Less obvious, however, is that legal decisions come down to another book: the dictionary. The Minnesota Legislature makes the laws, but lawmakers are rarely clear in the language they use. Enter the dictionary.
The Minnesota Supreme Court on Wednesday ruled that a business owner is not entitled to any more money from Dakota County than he was given when his property was taken by eminent domain. It did so largely on this question: What is a “community?”
It involved the case of Cameron Liquors, a fairly iconic, 155-year-old building in Inver Grove Heights that stood in the way of the reconstruction of Concord Street a few years ago.
Dakota County took George Cameron’s property by eminent domain, a process that required the county to pay the minimum amount comparable to the value of other buildings in the “community.”

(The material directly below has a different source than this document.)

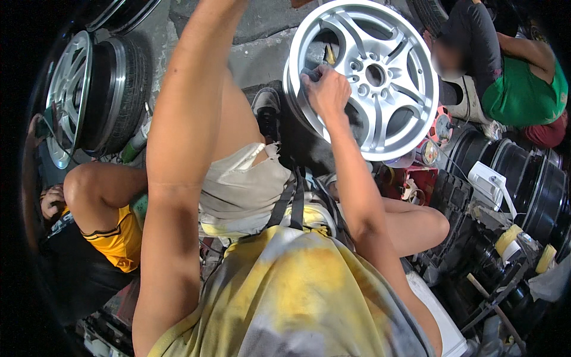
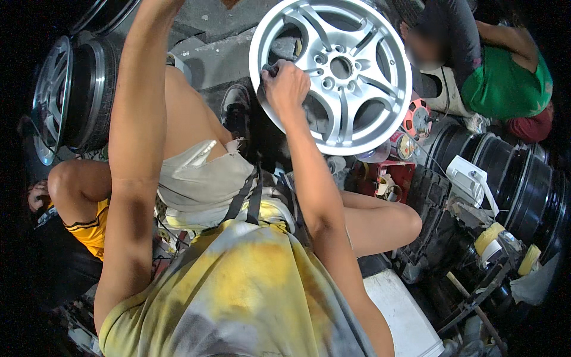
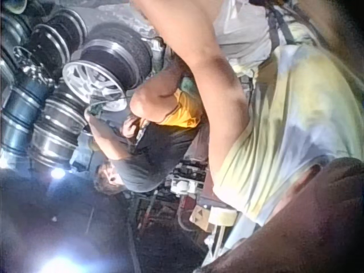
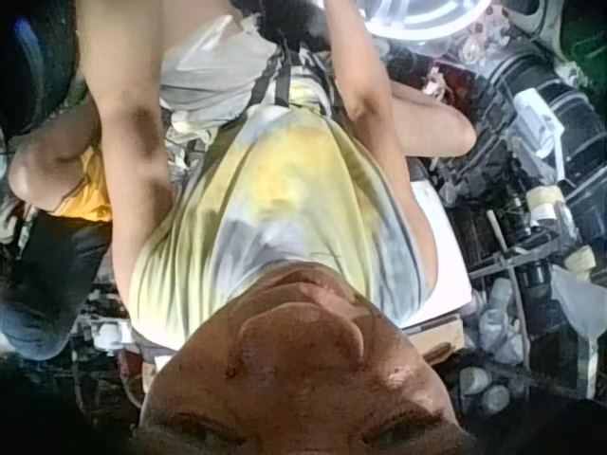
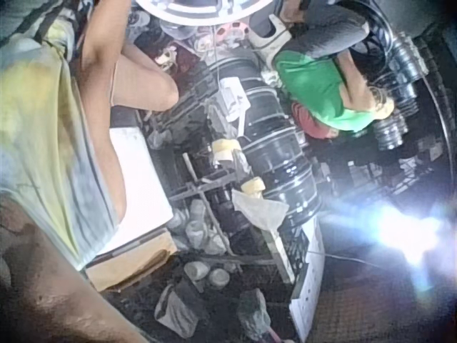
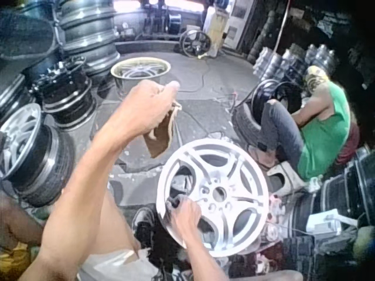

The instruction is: The person scrubs a silver five-spoke wheel rim with a cloth, focusing on the spokes and inner barrel. They rotate the rim to access different areas and continue scrubbing by hand.

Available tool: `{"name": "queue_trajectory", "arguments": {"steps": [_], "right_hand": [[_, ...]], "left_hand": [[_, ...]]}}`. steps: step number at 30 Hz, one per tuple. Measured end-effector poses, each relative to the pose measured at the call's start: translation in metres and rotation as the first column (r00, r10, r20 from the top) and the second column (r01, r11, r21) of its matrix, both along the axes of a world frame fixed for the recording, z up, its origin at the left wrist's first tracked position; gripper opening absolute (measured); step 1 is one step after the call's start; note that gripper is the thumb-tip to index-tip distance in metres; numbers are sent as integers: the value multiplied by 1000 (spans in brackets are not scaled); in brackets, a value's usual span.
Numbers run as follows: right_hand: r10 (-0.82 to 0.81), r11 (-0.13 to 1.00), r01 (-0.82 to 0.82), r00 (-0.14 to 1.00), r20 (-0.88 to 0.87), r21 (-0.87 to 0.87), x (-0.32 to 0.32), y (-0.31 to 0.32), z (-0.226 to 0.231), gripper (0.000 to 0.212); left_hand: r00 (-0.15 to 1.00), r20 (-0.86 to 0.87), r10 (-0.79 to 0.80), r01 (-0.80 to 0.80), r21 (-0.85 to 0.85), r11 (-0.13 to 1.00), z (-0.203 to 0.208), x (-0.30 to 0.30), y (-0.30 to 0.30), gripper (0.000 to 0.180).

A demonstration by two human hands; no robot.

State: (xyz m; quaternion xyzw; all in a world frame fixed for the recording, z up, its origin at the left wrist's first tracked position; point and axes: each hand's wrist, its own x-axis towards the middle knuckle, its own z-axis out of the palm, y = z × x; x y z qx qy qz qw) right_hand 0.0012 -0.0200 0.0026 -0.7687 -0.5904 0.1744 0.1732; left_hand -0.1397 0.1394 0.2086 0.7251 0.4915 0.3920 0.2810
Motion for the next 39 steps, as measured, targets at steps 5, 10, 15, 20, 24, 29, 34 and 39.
{"name": "queue_trajectory", "arguments": {"steps": [5, 10, 15, 20, 24, 29, 34, 39], "right_hand": [[18, 942, -68, 988, -151, -328, 57, 16, 13, 51], [187, 975, -172, 978, 98, -142, 19, 22, 5, 45], [195, 928, -220, 974, -113, -301, 66, 33, 28, 45], [265, 951, -242, 958, 105, -191, 27, 30, 9, 53], [279, 930, -266, 960, 19, -253, 64, 38, 18, 51], [264, 956, -249, 960, 88, -155, 47, 32, 8, 51], [296, 934, -276, 953, 59, -226, 51, 39, 27, 46], [291, 952, -284, 955, 57, -111, 57, 33, 11, 49]], "left_hand": [[997, 73, 13, -6, -102, 995, 10, -14, -10, 57], [1000, 11, 23, -23, 40, 999, -2, -2, 7, 58], [998, -2, 59, -59, -3, 998, 9, -20, -2, 59], [999, 8, 37, -37, 87, 996, -9, -10, 21, 61], [999, -10, 45, -44, 59, 997, 1, -22, 7, 60], [998, -12, 58, -57, 94, 994, -4, -21, 19, 58], [1000, 23, 17, -18, 38, 999, 2, -28, 4, 57], [998, 10, 68, -69, 87, 994, -4, -24, 17, 56]]}}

The money Cameron was given was based on an earlier sale of a similar store across town, not in his neighborhood.
“A locality is not always a city or town,” Justice David Stras wrote in today’s decision, citing the American Heritage Dictionary of the English Language and Webster’s Third New International Dictionary.

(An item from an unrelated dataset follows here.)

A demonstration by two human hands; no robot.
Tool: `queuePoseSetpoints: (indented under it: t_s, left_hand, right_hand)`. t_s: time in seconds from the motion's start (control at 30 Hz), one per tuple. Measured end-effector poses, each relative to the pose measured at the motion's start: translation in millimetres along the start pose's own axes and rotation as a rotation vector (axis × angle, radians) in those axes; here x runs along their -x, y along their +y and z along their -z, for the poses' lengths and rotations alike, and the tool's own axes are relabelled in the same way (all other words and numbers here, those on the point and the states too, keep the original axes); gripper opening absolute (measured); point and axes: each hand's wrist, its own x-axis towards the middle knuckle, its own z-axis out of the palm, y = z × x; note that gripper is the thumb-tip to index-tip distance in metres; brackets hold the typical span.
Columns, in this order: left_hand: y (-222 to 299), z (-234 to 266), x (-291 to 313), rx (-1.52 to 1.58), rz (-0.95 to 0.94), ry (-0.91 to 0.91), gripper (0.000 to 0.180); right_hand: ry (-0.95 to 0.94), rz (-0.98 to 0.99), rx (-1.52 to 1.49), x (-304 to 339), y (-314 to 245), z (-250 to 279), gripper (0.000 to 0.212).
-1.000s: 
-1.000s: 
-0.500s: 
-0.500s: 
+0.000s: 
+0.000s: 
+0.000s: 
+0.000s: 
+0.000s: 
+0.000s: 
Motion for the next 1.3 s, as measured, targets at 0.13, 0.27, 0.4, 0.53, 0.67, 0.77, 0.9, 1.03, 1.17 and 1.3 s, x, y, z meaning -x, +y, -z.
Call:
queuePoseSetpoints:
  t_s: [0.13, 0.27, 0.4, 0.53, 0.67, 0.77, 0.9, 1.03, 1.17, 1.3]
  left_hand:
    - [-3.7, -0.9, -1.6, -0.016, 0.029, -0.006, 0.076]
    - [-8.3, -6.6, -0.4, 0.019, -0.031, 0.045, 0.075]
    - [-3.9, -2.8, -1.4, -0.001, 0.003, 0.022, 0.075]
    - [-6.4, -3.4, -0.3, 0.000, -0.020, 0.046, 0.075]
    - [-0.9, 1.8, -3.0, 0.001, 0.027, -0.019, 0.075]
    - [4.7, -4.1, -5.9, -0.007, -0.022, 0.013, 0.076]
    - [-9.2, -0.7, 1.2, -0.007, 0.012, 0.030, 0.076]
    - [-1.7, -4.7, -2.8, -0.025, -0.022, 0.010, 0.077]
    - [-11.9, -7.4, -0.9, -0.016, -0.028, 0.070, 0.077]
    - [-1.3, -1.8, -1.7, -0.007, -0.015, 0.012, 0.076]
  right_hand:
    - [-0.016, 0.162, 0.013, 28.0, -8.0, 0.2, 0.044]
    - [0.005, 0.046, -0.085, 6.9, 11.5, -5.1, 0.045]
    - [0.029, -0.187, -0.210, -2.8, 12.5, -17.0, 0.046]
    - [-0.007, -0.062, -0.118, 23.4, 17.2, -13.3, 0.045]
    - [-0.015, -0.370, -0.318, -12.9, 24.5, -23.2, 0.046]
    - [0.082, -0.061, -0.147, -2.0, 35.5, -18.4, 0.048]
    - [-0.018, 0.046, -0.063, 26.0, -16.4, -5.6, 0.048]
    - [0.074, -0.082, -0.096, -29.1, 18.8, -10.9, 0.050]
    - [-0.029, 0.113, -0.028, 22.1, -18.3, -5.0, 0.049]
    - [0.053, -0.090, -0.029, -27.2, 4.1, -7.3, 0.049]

“First, they refer to a particular place that has a socially or governmentally recognized identity. Second, governmental boundaries are relevant to identifying a community or locality, but governmental boundaries do not necessarily define a community or locality.”
While the Supreme Court ruled that it was incorrect to define community — as a lower court did — as “a location where a business can survive and be profitable,” it ruled that officials were correct in identifying “Inver Grove Heights” as the appropriate definition of community in this case.
That’s about a $1 million definition — the difference in what Cameron and a lower court said the old building — once a post office and feed store — was worth.
Justice G. Barry Anderson says the definition will cause problems ahead for businesses in the path of a government that wants property:
But while the majority has made a valiant effort to do what the Legislature did not do in defining “community,” and while the majority’s definition of community might be serviceable in many contexts, I see several problems, not the least of which is that Cameron’s definition is arguably better suited for commercial property given that the sine qua non for all commercial enterprises is profitability.
If the district court’s definition did not adequately capture the “community” that applies to residential property, an equally forceful argument can be made that the majority’s definition, focusing on individuals and localities, fails to precisely identify “community” for commercial property purposes.
Cameron has since built a new store across the street from the old one, on the site of a park his family donated to the city years ago.